In vector notation, writing \(\mathbf{x} \in \mathbb{R}^n\) for the input and \(\mathbf{w} \in \mathbb{R}^n\) for the weight vector, and choosing \(\sigma\) as the sigmoid function, the single neuron computes:

\[P(y = 1 \mid \mathbf{x}) = \sigma(\mathbf{w}^T \mathbf{x} + b) = \frac{1}{1 + e^{-(\mathbf{w}^T \mathbf{x} + b)}}\]

This is exactly logistic regression — the classification analogue of the linear regression we saw in Preliminary Note 1. The neuron’s output is a probability, and the decision boundary is the set of points where \(\mathbf{w}^T \mathbf{x} + b = 0\) (i.e., where the output probability is exactly 0.5). In 2D feature space, this boundary is a line; in the high-dimensional space of our flattened sequence features, it is a hyperplane. Points on one side are classified as soluble, points on the other as insoluble.

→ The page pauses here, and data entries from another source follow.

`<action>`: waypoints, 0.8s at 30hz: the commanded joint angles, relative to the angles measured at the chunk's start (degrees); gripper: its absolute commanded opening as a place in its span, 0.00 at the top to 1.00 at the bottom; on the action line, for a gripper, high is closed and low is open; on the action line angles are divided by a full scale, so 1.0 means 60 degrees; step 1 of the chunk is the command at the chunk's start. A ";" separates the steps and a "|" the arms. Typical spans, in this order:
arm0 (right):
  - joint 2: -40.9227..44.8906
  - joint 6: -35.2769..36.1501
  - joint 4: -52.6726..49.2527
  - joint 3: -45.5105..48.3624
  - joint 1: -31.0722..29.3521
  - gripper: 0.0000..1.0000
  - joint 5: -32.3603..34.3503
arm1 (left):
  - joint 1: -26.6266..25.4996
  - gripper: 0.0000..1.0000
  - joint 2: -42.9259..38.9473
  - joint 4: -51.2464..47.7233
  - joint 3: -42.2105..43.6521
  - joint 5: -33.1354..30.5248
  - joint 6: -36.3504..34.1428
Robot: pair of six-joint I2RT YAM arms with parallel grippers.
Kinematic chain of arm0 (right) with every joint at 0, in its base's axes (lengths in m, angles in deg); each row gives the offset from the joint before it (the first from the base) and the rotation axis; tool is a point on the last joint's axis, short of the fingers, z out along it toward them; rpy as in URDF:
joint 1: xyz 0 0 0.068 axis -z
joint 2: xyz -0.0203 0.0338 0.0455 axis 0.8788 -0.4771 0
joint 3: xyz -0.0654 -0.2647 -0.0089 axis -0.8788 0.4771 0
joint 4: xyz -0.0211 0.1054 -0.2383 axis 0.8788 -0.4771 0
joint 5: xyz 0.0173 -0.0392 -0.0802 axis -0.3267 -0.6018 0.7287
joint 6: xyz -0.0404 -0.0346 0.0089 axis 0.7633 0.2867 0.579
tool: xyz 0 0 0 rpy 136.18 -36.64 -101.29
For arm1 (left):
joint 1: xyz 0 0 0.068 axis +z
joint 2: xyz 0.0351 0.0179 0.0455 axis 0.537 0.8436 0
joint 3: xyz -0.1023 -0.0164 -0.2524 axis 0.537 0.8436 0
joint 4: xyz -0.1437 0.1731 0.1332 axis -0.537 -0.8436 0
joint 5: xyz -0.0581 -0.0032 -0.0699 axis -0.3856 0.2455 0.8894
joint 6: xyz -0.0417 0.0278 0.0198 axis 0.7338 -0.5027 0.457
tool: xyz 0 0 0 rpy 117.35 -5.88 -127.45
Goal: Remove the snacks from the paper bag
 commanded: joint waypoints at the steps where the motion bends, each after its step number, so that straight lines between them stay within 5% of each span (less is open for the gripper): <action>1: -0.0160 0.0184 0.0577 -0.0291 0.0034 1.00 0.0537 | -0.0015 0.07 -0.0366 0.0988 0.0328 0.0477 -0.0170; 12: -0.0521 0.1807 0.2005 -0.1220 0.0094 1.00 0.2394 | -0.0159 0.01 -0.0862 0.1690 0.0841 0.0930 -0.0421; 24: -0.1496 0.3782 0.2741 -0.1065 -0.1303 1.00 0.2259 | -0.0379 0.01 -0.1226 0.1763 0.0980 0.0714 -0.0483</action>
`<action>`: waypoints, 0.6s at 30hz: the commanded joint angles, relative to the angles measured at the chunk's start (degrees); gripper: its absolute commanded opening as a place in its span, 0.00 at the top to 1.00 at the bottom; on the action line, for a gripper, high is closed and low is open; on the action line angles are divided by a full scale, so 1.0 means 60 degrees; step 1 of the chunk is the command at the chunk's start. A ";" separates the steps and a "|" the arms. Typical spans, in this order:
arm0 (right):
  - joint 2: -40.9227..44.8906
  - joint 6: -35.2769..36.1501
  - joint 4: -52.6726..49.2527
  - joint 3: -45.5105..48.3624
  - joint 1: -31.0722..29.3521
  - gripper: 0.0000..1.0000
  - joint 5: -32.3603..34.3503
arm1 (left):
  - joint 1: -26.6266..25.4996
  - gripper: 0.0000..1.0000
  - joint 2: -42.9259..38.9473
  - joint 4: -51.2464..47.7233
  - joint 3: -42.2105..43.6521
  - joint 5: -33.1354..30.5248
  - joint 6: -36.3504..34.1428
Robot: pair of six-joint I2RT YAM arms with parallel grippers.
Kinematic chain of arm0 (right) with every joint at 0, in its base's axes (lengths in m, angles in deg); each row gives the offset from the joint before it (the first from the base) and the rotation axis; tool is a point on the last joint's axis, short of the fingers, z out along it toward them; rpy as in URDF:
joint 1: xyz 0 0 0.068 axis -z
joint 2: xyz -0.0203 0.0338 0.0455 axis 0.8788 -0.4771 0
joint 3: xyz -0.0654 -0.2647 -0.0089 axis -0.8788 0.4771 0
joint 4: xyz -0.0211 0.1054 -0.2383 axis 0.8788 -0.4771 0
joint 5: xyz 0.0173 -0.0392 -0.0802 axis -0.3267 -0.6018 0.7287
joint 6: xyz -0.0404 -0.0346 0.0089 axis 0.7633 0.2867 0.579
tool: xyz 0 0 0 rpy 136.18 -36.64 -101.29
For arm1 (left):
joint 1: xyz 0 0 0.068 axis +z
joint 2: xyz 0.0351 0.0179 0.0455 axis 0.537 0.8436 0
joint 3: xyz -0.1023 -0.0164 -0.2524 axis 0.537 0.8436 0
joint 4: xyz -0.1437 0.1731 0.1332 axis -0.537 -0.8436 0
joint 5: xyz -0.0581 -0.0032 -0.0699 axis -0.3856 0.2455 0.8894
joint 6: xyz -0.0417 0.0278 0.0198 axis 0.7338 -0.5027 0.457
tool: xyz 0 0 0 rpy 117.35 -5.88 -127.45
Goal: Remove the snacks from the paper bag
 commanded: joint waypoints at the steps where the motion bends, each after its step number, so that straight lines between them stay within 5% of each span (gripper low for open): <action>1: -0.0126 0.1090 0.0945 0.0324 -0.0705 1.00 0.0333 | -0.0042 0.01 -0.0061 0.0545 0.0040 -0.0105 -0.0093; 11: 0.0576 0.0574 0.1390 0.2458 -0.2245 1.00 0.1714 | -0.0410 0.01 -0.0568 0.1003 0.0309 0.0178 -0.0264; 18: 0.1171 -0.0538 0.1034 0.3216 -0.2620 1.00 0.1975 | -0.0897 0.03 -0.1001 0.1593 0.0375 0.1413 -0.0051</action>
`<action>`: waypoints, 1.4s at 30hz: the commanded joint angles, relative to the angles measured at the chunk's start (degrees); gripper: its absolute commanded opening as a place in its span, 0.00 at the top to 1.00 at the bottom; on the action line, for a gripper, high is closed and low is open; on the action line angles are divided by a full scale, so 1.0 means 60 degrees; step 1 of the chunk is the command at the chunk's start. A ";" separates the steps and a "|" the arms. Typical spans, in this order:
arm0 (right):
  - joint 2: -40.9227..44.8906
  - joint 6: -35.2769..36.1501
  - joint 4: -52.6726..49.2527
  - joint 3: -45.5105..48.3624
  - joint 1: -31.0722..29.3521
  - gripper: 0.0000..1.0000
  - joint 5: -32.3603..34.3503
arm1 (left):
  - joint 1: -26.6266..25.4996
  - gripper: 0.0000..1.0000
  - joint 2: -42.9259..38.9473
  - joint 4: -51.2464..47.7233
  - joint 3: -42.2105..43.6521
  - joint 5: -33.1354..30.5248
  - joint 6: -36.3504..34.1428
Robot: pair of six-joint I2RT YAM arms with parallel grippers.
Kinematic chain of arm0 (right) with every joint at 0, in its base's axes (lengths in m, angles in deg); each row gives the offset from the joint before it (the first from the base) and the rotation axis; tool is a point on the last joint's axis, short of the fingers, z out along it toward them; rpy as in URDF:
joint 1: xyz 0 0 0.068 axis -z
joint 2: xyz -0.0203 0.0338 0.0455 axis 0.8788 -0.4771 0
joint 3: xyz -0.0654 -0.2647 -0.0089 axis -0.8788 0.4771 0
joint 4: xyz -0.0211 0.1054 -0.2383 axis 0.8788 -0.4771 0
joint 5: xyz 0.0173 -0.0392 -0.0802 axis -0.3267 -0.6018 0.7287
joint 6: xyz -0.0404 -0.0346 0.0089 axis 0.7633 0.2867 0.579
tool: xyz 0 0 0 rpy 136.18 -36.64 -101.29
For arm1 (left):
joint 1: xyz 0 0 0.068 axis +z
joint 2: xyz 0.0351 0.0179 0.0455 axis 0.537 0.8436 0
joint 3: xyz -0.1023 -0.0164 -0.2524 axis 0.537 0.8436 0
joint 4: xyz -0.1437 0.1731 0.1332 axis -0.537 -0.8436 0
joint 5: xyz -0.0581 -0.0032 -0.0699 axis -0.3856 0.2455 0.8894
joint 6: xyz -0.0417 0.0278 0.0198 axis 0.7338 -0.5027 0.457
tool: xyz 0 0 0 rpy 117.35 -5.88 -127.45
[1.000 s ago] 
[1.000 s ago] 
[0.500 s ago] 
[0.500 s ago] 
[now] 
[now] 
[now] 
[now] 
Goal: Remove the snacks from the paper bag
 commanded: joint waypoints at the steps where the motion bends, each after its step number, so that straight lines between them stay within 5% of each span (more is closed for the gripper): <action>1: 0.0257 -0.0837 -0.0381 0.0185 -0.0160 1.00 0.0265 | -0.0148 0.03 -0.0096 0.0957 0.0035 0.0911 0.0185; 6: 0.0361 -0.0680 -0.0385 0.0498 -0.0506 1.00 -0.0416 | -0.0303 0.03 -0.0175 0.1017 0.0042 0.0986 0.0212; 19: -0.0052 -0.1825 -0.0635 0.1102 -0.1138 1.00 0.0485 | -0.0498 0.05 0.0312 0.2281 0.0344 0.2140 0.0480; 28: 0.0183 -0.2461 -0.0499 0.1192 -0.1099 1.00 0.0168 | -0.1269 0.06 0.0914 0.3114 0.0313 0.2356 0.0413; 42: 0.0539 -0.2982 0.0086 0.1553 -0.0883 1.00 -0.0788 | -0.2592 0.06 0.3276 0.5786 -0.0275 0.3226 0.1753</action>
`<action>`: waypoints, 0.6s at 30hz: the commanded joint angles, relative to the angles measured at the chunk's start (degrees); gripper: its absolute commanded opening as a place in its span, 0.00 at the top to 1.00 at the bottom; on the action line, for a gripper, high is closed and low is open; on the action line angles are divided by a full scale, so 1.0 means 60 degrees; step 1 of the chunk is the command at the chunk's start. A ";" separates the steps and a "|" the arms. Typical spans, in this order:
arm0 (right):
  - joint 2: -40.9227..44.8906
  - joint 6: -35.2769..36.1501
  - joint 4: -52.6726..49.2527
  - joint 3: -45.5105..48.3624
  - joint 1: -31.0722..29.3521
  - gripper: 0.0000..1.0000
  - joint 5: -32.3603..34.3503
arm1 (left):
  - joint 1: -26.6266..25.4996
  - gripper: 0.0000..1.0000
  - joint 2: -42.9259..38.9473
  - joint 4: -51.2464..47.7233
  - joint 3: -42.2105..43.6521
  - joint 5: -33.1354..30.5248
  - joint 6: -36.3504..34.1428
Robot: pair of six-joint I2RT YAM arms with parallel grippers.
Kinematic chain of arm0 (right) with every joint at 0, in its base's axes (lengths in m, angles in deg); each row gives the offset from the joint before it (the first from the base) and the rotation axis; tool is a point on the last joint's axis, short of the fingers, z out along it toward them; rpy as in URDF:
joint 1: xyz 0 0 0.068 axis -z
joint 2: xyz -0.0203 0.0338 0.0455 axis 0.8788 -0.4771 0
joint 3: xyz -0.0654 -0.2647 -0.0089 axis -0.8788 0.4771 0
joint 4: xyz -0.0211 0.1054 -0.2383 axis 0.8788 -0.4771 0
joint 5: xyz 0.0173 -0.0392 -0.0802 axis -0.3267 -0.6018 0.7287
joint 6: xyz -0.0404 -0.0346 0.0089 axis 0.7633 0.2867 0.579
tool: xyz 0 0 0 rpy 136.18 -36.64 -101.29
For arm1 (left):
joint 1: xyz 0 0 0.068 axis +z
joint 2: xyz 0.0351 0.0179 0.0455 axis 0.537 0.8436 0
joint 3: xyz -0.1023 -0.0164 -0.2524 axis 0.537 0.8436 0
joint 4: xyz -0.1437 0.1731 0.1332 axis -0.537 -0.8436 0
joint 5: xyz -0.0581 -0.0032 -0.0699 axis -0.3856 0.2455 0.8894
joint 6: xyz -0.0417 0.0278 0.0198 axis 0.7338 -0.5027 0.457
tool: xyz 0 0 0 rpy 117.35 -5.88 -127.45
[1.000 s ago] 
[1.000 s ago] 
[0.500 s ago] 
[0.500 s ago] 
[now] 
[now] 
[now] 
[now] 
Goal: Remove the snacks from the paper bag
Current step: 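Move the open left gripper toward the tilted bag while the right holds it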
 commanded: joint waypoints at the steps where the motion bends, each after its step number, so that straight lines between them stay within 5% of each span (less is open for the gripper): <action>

A single neuron can only learn linear decision boundaries. This is sufficient for linearly separable problems but fails when the boundary between classes is curved or disconnected — which is why we need multiple layers.

Single neuron computation: input features are weighted, summed with bias, and passed through an activation function to produce a prediction

2.5 Layers: Many Neurons in Parallel

A shallow neural network with one hidden layer
Anatomy of a shallow neural network. (a) Full notation: input \(x\) is multiplied by input-to-hidden weights \(\theta_{ij}\) (our \(\mathbf{W}\)) and offset by biases \(\theta_{i0}\) (our \(\mathbf{b}\)), passed through hidden units \(h_1, h_2, h_3\) with ReLU activations (cyan diagonal lines), then combined with hidden-to-output weights \(\phi_i\) to produce output \(y\). The circled 1's represent bias inputs. (b) Simplified diagram omitting weight labels. Source: Prince, Understanding Deep Learning, Fig 3.1 (CC BY-NC-ND).
Multi-layer perceptron with one hidden layer
A fully connected network with one hidden layer. Four input features \(x_1, \ldots, x_4\) each connect to all five hidden units \(h_1, \ldots, h_5\) (every arrow is a learned weight). The hidden layer applies a nonlinear activation, then connects to three outputs \(o_1, o_2, o_3\). "Fully connected" means every unit in one layer connects to every unit in the next. This is the \(\mathbf{h} = \sigma(\mathbf{W}\mathbf{x} + \mathbf{b})\) from the text. Source: Zhang et al., Dive into Deep Learning, Fig 5.1.1 (CC BY-SA 4.0).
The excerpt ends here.